Notes: There are numerous lentil varieties out there and this recipe uses the most standard ones, which are sometimes called green lentils and sometimes called brown lentils. This article gives a good overview; the ones used in this recipe are the first category discussed, aptly called “Brown and Green Lentils.” If avoiding gluten is a thing for you, as it is for me, always pick through your lentils and remove any gluten grains that may be hiding in there.

1 1/2 cups green/brown lentils, picked over and rinsed
Good glug of olive oil
1 medium/large yellow onion, chopped
4 medium/large cloves of garlic, finely chopped
4 celery stalks, thinly sliced
3 medium/large carrots, diced
6 1/2 cups water
1 bay leaf
1 sprig of fresh thyme
Sea salt to taste
Good grinding of black pepper
Juice of 1/2 lemon
1/2 cup chopped flat-leaf parsley, plus more to garnish if desired
~1 1/2 cups thinly chopped kale (optional)

Place a large stockpot over medium heat and pour in a glug of olive oil. Add in the onion and sauté, stirring occasionally, for about 5 minutes until the onion is fragrant and approaching translucent. Add in the garlic and stir for another minute or so. If the onion browns a bit, it’s OK, but try not to let the garlic brown. When the garlic smells really fragrant, pour in the chopped celery and carrots and stir well.
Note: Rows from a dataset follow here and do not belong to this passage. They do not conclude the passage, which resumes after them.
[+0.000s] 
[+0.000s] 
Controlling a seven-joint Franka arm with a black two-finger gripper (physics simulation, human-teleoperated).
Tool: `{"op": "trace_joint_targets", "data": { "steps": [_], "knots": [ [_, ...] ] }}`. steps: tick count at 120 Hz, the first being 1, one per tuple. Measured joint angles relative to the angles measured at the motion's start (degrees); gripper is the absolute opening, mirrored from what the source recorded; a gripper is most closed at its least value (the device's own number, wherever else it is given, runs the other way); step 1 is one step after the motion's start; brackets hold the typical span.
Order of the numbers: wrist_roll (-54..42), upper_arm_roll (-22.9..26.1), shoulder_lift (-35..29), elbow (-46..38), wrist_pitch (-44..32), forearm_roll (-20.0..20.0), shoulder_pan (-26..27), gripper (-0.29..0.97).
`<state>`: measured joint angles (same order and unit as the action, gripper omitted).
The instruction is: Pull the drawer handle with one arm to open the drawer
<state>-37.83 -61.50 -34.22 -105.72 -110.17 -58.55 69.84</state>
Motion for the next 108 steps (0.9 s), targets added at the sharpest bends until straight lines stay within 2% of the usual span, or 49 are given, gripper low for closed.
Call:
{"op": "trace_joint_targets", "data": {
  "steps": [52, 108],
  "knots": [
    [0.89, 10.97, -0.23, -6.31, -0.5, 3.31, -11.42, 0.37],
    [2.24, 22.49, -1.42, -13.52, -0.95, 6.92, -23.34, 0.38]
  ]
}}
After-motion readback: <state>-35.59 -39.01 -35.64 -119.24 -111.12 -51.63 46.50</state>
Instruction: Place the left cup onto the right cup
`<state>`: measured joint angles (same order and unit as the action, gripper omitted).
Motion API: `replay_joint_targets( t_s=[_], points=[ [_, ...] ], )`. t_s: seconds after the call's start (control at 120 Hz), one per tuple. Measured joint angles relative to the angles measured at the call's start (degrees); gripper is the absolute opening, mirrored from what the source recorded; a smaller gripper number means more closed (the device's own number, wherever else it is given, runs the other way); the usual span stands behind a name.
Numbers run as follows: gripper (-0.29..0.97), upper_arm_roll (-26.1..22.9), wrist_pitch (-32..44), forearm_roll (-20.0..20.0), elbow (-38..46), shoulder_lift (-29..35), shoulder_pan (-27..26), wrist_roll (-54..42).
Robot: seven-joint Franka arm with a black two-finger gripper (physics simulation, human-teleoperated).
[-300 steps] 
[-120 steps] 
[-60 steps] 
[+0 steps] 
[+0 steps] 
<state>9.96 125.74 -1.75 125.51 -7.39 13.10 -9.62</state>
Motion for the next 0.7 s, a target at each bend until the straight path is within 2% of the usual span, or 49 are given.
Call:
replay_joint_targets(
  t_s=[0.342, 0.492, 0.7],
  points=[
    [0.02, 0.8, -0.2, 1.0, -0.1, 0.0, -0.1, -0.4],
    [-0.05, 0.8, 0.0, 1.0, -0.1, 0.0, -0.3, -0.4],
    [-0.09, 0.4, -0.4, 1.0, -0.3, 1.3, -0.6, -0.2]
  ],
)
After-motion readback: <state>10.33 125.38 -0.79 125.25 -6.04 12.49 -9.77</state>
Let this mixture sauté for another few minutes, stirring well every minute or so.

Add the lentils to the pot, stir, and pour in the water. Place the bay leaf and thyme sprig in as well and turn the burner to high heat. When the soup starts to boil, turn the heat to low, cover, and simmer for about 30 minutes, or until your lentils are soft and fully cooked. Uncover when the lentils are done. If you’re not adding in the optional greens, turn the stove off at this point.

If you are incorporating the extra greens, add them in while the stove is on and let everything simmer for a few minutes.

Finally, stir in the parsley and season with the lemon juice, sea salt and black pepper to taste.